Let us rejoice as India cements the beginning of a (hopefully) long relationship with solar with plans for its first polysilicon solar project, its largest solar thermal plant and the world’s largest solar farm. Not bad for a country just recently getting into the game—and perhaps expected, for a country with a potential generation capacity of 5,000 trillion kilowatt-hours a year from the sun alone.
The polysilicon project is slated to be a part of the aforementioned solar farm and estimated to produce 2,500 tons of polysilicon a year during its “first phase” and 5,000 tons annually after two years. Indian officials expect the solar farm—the “integrated solar power complex”—to reach a power generation capacity of 5 GW, and the solar thermal plant to reach 10 MW. While India’s solar market is still developing, these are all projects that represent significant steps.

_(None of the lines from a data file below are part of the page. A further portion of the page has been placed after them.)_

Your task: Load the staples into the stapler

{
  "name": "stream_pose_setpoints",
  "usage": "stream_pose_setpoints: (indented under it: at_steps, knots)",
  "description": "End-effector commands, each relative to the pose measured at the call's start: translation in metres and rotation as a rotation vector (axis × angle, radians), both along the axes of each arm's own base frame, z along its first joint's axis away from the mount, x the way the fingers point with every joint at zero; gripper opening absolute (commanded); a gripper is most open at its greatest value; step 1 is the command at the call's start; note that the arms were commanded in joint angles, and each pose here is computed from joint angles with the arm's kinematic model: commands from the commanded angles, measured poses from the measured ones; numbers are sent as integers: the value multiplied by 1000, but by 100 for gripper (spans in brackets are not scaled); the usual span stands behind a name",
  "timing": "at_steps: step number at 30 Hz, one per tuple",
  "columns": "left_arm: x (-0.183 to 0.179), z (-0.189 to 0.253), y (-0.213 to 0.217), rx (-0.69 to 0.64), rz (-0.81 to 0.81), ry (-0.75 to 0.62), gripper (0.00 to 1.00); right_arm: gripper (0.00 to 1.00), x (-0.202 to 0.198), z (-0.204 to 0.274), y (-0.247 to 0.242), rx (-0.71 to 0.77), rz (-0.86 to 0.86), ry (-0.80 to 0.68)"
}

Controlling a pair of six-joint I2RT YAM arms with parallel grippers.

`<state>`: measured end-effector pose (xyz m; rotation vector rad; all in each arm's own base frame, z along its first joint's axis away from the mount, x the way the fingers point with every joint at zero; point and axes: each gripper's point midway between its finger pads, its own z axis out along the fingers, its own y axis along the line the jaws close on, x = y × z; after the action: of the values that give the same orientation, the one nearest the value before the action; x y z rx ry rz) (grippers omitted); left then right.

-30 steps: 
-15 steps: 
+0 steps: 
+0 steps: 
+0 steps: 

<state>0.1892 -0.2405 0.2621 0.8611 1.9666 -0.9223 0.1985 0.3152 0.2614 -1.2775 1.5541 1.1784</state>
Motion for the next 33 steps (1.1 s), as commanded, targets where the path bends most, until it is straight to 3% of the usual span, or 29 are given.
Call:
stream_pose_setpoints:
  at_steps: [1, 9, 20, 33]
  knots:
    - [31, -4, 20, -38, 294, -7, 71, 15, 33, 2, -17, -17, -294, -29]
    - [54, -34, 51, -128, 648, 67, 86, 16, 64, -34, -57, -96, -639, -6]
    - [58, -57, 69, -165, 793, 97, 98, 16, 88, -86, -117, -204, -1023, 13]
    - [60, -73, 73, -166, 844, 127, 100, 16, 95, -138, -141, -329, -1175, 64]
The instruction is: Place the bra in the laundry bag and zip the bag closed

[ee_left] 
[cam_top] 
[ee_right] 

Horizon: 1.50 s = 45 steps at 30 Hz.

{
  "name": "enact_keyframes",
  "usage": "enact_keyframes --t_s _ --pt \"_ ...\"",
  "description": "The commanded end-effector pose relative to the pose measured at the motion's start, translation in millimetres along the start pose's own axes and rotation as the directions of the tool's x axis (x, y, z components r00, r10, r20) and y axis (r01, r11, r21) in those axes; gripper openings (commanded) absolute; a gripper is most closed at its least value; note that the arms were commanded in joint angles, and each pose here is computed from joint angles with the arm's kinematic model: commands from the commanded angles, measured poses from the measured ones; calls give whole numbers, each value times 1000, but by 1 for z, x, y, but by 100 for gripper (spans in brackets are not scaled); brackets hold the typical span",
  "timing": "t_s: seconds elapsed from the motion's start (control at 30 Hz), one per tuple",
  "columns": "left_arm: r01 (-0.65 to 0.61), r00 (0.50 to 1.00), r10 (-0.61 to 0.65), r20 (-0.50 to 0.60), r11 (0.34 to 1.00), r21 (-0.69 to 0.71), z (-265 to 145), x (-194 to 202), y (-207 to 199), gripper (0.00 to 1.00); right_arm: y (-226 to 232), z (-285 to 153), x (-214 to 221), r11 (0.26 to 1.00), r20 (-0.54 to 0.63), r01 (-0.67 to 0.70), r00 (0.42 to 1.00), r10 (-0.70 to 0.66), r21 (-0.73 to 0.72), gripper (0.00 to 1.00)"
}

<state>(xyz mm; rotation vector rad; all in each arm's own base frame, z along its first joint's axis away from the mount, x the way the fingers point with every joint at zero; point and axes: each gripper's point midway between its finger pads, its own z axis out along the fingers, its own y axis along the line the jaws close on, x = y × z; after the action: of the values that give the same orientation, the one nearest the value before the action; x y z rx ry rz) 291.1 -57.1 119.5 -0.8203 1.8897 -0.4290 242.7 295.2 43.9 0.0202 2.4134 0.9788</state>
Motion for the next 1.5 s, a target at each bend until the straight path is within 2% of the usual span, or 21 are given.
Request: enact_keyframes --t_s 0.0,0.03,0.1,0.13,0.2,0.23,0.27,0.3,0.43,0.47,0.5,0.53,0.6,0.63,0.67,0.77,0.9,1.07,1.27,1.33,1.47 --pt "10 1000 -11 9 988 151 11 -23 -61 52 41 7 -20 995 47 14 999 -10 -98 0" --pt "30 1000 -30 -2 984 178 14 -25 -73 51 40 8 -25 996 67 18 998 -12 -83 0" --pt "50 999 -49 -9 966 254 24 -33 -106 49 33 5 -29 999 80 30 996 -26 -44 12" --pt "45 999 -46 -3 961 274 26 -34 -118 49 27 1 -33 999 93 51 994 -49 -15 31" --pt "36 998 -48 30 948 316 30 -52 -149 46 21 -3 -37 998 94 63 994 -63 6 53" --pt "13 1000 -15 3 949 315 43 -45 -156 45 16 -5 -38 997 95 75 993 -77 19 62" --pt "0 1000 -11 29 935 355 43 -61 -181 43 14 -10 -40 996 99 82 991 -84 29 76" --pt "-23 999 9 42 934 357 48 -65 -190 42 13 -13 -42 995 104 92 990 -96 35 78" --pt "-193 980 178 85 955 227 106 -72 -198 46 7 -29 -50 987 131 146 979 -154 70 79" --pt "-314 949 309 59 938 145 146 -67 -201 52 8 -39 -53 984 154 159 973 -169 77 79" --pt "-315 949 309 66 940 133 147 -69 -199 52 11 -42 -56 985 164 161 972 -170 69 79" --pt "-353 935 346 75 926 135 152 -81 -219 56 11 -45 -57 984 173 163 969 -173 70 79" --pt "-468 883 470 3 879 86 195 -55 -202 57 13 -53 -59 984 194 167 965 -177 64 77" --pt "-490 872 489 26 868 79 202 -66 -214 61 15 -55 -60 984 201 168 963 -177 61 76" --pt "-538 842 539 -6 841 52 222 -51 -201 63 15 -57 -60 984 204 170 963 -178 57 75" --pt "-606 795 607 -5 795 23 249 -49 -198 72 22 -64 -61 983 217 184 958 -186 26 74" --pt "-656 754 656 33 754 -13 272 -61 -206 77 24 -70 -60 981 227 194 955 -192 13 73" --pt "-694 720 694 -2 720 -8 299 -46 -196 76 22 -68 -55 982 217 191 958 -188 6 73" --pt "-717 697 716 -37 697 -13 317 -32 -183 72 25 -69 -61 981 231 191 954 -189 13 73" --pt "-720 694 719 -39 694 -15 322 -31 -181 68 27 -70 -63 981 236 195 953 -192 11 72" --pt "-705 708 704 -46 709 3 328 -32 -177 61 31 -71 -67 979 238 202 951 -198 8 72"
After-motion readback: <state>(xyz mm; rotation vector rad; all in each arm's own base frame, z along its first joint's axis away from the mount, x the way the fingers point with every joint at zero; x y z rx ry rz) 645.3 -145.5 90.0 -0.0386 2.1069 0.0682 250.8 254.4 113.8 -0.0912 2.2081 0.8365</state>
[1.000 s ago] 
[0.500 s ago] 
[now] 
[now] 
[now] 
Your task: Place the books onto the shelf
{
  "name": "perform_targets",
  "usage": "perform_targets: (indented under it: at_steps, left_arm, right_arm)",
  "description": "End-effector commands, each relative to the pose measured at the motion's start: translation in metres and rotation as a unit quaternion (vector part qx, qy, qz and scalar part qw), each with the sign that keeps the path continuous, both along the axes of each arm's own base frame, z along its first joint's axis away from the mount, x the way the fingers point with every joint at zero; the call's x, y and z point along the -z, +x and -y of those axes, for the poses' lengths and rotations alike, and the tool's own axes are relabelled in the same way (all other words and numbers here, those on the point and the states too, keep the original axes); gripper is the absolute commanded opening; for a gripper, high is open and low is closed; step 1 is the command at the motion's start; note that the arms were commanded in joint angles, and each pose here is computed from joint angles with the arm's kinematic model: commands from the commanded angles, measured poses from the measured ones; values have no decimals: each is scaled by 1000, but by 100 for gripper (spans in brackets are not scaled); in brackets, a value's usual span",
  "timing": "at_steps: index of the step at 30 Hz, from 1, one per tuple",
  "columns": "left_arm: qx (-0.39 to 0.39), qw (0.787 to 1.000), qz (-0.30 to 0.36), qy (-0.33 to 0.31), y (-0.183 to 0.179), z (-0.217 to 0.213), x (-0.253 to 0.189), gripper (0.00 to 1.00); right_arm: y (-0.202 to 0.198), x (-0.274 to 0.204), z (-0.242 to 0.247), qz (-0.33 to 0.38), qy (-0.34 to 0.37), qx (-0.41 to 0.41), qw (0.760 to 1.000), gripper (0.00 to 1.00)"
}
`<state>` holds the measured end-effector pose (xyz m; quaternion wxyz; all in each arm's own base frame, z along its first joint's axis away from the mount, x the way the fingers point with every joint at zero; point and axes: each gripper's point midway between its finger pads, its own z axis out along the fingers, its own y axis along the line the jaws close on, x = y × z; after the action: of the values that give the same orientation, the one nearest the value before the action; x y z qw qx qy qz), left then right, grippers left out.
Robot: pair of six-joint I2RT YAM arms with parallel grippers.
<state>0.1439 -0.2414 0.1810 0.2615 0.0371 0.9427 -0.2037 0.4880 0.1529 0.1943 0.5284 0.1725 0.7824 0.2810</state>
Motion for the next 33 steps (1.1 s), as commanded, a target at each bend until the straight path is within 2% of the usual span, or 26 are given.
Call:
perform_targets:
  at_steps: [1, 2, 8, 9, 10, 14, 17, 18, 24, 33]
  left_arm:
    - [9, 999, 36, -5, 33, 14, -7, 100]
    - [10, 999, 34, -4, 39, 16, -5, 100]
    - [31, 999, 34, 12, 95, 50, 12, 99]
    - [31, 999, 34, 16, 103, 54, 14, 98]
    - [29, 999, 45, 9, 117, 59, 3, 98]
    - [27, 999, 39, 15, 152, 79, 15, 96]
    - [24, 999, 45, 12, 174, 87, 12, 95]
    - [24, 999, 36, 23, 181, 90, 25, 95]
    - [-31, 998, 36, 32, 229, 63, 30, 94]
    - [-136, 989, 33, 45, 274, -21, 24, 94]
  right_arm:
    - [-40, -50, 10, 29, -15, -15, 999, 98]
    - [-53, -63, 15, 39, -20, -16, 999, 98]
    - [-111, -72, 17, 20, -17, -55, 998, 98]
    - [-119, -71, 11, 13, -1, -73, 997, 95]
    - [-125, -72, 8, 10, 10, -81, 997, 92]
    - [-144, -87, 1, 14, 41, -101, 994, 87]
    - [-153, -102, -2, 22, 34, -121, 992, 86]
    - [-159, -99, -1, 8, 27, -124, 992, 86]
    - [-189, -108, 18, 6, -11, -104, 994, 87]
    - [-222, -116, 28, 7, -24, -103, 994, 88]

Producing some polysilicon domestically reduces material costs and partly protects fledgling Indian solar industries from the effects of importing expensive foreign silicon—rattled by the soaring silicon prices, China has only recently launched several polysilicon projects of its own, with very high hopes for them. Furthermore, in light of solar thermal’s tremendous success in China over the past decade, both economically/commercially and as an agent of change toward a more environmentally-friendly lifestyle, the advancement brought about by India’s new solar thermal plant, as well as further solar thermal incentives, will perhaps be as dramatic for Indians as Chinese solar thermal was for the Chinese.